Neutrinovoltaic – emission-free decentralized energy generation.
The photovoltaic concept, which began in space flight, has now established itself as a viable form of energy generation across the world. Until date, the most significant drawback of solar cells has been their substantial yield swings between winter and summer months. Although traditional photovoltaic systems continue to create power even when it is cloudy or during the dark season, the quantity produced in winter is only one-third of the energy produced by solar radiation during the summer months. As a result, the generation of power using solar cells is highly dependent on the time of year.
The notion of neutrinovoltaics has been proposed by physicists as a viable complement to the standard solar cell. Instead of visible solar radiation, this employs so-called cosmic radiation, a phrase that encompasses all non-visible radiation spectrum, including known and undiscovered regions, elementary particles, as well as man-made electrosmog. This is made feasible by neutrinos, which transform a small portion of their kinetic energy into direct current when they collide with a particular nano-surface. As a result, energy is gathered from the environment.

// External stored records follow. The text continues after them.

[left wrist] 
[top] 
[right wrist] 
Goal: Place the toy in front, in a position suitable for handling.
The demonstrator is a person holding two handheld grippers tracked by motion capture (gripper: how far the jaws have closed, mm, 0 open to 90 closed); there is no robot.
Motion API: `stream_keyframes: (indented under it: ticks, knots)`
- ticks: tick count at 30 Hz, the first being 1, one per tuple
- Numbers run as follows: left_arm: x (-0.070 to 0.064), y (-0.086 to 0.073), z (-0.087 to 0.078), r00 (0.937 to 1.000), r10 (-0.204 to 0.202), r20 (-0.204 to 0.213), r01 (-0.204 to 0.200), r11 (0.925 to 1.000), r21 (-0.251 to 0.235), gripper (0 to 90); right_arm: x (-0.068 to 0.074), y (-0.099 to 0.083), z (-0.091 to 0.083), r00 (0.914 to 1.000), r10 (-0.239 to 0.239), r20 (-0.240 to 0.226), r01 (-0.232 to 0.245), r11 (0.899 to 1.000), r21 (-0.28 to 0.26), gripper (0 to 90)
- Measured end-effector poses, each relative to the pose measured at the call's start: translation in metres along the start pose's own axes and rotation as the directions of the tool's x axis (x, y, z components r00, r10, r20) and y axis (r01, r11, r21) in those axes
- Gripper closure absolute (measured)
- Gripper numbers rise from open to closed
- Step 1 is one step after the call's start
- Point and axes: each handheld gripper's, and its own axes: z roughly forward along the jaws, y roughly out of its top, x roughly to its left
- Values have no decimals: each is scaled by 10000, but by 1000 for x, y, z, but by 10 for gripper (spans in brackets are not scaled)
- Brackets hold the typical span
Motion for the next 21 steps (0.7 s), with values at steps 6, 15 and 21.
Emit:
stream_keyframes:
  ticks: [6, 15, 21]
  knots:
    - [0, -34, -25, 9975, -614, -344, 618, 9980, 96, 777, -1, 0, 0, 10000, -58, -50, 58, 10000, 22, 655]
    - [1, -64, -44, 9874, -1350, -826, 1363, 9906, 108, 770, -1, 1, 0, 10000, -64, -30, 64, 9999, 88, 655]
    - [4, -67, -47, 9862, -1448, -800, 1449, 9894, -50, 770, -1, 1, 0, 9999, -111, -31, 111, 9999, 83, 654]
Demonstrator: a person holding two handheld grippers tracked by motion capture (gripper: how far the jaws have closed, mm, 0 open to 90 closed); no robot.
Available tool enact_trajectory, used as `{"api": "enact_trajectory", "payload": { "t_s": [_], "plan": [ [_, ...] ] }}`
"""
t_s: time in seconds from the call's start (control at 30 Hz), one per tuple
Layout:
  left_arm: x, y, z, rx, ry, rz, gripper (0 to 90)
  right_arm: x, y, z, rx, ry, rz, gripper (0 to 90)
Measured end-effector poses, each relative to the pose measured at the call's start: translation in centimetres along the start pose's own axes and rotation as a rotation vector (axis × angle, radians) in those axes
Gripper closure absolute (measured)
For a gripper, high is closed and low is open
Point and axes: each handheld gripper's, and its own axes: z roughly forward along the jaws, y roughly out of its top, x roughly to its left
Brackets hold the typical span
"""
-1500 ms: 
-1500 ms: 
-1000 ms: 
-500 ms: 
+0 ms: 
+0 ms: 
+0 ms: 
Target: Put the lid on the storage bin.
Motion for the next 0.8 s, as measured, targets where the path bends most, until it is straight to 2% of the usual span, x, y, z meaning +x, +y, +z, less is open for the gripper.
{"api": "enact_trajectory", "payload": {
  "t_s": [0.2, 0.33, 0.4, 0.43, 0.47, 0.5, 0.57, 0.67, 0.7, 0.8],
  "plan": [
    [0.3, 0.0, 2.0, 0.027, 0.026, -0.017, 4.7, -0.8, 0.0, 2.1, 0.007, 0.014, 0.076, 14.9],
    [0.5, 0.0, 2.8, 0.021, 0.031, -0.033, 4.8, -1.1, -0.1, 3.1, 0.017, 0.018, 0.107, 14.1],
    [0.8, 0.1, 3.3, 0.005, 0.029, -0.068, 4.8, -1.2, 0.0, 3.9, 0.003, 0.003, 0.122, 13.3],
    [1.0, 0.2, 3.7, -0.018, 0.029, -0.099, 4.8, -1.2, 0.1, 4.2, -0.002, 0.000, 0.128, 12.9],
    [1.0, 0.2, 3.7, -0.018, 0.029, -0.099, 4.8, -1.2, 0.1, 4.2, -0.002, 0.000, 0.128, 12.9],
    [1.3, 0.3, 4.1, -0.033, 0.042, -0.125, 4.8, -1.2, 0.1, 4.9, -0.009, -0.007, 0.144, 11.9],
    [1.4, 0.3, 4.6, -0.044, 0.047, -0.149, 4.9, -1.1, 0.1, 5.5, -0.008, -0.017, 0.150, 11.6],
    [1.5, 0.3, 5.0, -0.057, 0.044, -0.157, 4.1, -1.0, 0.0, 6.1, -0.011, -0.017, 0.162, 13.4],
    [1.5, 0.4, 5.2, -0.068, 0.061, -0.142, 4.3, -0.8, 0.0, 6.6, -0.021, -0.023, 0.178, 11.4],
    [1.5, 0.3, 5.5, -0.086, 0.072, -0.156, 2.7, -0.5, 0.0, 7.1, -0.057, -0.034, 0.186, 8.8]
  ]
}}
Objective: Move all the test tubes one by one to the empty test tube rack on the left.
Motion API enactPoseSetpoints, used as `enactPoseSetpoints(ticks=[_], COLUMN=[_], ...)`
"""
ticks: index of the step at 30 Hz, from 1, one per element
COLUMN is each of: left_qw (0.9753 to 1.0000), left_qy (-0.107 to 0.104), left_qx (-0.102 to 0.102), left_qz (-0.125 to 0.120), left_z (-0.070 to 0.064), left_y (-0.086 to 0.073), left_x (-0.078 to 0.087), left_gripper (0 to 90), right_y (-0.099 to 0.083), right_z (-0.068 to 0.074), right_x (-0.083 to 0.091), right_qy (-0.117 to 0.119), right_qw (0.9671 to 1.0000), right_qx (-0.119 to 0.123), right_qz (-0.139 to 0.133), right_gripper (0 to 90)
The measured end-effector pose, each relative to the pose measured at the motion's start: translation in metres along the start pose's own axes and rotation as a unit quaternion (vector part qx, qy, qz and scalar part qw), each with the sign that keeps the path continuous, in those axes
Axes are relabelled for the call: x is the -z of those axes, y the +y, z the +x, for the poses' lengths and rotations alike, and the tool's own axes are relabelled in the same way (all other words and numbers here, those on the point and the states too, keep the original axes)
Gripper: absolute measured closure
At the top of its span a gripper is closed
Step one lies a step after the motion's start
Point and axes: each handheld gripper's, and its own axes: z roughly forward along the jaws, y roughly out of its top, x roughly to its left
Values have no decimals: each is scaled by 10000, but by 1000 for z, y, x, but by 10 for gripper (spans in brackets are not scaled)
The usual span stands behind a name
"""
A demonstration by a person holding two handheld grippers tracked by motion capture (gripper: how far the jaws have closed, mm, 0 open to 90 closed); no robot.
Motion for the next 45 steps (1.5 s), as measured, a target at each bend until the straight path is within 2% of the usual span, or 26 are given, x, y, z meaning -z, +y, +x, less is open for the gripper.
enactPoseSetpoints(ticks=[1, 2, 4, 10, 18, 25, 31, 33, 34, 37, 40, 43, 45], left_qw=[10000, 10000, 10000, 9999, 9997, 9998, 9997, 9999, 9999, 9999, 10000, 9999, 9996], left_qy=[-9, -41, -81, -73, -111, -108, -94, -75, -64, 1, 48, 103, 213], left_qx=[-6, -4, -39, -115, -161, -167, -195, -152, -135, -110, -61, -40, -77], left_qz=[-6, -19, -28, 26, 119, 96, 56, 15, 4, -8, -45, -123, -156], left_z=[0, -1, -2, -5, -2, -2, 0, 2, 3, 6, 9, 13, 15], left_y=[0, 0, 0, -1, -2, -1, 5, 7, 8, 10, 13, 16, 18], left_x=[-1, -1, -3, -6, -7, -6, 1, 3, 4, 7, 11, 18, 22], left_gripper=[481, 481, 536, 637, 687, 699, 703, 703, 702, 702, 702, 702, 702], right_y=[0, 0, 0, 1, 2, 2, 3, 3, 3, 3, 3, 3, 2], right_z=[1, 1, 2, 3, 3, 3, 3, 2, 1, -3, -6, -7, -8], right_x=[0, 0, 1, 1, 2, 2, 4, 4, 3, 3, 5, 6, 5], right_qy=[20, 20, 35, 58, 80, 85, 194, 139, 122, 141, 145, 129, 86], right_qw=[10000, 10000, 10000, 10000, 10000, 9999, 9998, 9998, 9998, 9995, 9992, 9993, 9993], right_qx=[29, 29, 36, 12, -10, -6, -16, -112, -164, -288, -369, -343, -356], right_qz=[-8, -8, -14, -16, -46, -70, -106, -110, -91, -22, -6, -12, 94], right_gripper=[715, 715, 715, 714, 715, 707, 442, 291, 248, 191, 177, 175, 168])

From the Nobel Prize to the generation of energy
Neutrinos are basic cosmic particles that bombard the Earth in a continuous stream of particles. They can, in general, pierce stuff without leaving a trace and can move through our bodies without being interrupted. They are, nonetheless, thought to play an important part in biochemical processes. Until 2015, neutrinos were assumed to be massless, which made them irrelevant for energy generation. This drastically changed with the awarding of the Nobel Prize in Physics in 2015. With the use of novel measuring methods, Canadian Arthur McDonald and Japanese researcher Takaaki Kajita succeeded in demonstrating the mass of neutrinos. This new discovery, along with the fact that neutrinos are nearly everywhere and constantly influencing our world, made it a foregone conclusion that the high-energy particles may be effective in transforming them into power.
How may neutrinos be used to generate energy?
Neutrino photovoltaics converts motion into energy in the same way as wind power does. Similarly to wind, whose kinetic energy is employed to drive the rotors but is not “caught,” neutrinos set an incredibly dense surface into atomic oscillations by their impact. The atomic vibrations induced by neutrinos are amplified into resonances on many layers using a specific substance. The challenge now was to create a material thick enough to slow down the neutrinos’ passage and put them into micro-vibrations using flawless geometry.
International physicists and materials scientists from several institutions, led by CEO Holger Thorsten Schubart, have succeeded in optimizing materials that match these specifications.
Metamaterial is the technical word for this. In neutrinovoltaics, this specifically relates to doped graphene and silicon. Graphene and silicon are alternatively deposited in nanoscale layers to a carrier surface. When radiation strikes this layer, the graphene molecules begin to vibrate vertically, whereas the silicon particles begin to oscillate horizontally. When the layers are overlaid, a horizontal motion resonance arises, which is communicated to the current-carrying substrate. In this case, the coated side of the carrier acts as a positive pole, while the untreated side acts as a negative pole. Under laboratory settings, the sustained power achieved thus far with such a high-density coated aluminum foil the size of a DIN A-4 sheet is 2.5-3.0 watts, depending on the radiation intensity.
Neutrino Energy’s Potential Future Applications
The benefit of neutrinovoltaic energy generation over solar radiation energy generation is that cosmic rays are not only present all the time and everywhere, but they can also work in the dark without the need for light sources. Using this invisible radiation implies having an infinite, carbon-free, and perpetually renewed source of energy. To emphasize the tremendous dimensions of neutrino energy, the daily potential of this radiation alone exceeds the whole accumulated energy amount that the planet still has to provide in the form of fossil fuels.
In light of climate change, international research into neutrino energy is currently moving at breakneck pace. In the initial stage, neutrinovoltaic energy will be used to power diodes and tiny electrical devices such as cell phones. Furthermore, in the future, electric vehicles might be fuelled by energy created by neutrino technology.
The objective of neutrino application research is to decentralize the whole energy supply in the future decades. This might soon render electricity lines and the energy loss caused by transportation obsolete. Energy would always be accessible exactly where it was required if power was generated locally.
Neutrinovoltaics would very probably have far-reaching economic and social implications. These would have an impact on more than just energy corporations. Denzentralized power generation might herald a true revolution in energy supply. Geopolitical conflicts over the final fossil fuel deposits might be considerably minimized. However, bringing about this paradigm change is not just the responsibility of entrepreneurs, scientists, engineers, and technicians. Only with widespread acceptance and backing from politicians, the media, and the general people can the promising notion of a genuine green energy revolution be realized.